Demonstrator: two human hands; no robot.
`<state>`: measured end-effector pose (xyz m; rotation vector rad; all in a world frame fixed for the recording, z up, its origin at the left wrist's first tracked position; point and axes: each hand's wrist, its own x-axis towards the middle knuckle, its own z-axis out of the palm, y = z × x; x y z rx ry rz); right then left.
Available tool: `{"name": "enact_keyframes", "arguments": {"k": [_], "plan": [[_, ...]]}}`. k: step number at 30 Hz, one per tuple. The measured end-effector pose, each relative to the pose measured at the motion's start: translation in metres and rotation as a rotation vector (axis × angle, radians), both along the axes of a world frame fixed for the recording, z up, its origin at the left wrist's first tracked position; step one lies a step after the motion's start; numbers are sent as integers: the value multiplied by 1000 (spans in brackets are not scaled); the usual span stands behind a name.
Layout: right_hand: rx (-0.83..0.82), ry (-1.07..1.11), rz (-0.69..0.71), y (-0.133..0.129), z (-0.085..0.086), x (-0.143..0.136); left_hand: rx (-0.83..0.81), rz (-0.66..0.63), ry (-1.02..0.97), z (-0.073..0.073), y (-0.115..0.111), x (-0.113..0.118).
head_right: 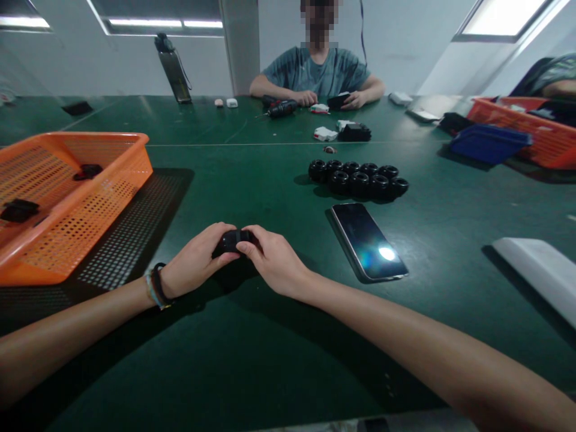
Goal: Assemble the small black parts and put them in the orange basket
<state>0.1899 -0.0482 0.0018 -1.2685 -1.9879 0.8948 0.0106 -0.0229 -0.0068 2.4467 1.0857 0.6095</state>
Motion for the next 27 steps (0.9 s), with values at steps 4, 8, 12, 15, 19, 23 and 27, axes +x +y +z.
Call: {"name": "enact_keyframes", "arguments": {"k": [4, 8, 12, 15, 19, 23, 27], "plan": [[181, -85, 51, 8, -8, 6, -120, -21, -61, 3, 2, 1], [497, -93, 141, 13, -17, 12, -264, -104, -146, 6, 5, -2], [645, -100, 149, 13, -19, 11, -340, -162, -164, 6, 6, -4], [663, -75, 120, 11, -19, 9, -383, -146, -188, 6, 3, -2], [608, -26, 46, 6, -21, 5, -383, -81, -212, 6, -3, 2], [437, 13, -3, -1, -18, 1, -328, -56, -242, 5, -7, 3], [201, 74, -47, -7, -9, -3, -219, -22, -188, 3, -8, 3]]}}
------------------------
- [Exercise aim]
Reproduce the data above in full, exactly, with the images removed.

- [Response below]
Demonstrator: two human hands; no robot.
`<state>`: measured end-effector pose (xyz m; rotation vector rad; all in a world frame fixed for the recording, z up, its origin at the left wrist's first tracked position; point and axes: each hand's wrist, its own x-axis towards the middle knuckle, its own z-axis out of the palm, y = z × x; x y z rx ry rz); right then left.
Available tool: `{"name": "enact_keyframes", "arguments": {"k": [_], "plan": [[_, ...]]}}`. k: step number at 30 Hz, one per tuple. The measured end-effector pose, each relative to the pose measured at the motion's start: translation in metres and rotation as a rotation vector (axis × angle, radians), both along the axes of a world frame fixed for the recording, z up, its origin at the left wrist's first tracked position; step one lies a step after the motion's start; numbers are sent as integers: the value multiplied by 1000 (spans in brackets are not scaled); the usual span stands behind a name.
Layout: right_hand: rx (-0.83..0.82), ry (-1.07..1.11), rz (-0.69..0.71), y (-0.133..0.129), z (-0.085..0.086), x (-0.143..0.136); left_hand: rx (-0.83..0.81), rz (-0.66..0.63), ry (-1.02..0.97), z (-0.073..0.073), y (-0.115..0.111), x (-0.113..0.118).
head_right: 
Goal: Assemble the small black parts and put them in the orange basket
<state>0.1899 -0.0482 0.0018 -1.2685 -1.9879 0.8948 0.0106 -0.0229 -0.0068 2.4467 1.0857 0.6095</state>
Motion for the next 27 steps (0.9 s), with values at steps 4, 8, 12, 15, 19, 23 and 27, axes +x +y +z.
Call: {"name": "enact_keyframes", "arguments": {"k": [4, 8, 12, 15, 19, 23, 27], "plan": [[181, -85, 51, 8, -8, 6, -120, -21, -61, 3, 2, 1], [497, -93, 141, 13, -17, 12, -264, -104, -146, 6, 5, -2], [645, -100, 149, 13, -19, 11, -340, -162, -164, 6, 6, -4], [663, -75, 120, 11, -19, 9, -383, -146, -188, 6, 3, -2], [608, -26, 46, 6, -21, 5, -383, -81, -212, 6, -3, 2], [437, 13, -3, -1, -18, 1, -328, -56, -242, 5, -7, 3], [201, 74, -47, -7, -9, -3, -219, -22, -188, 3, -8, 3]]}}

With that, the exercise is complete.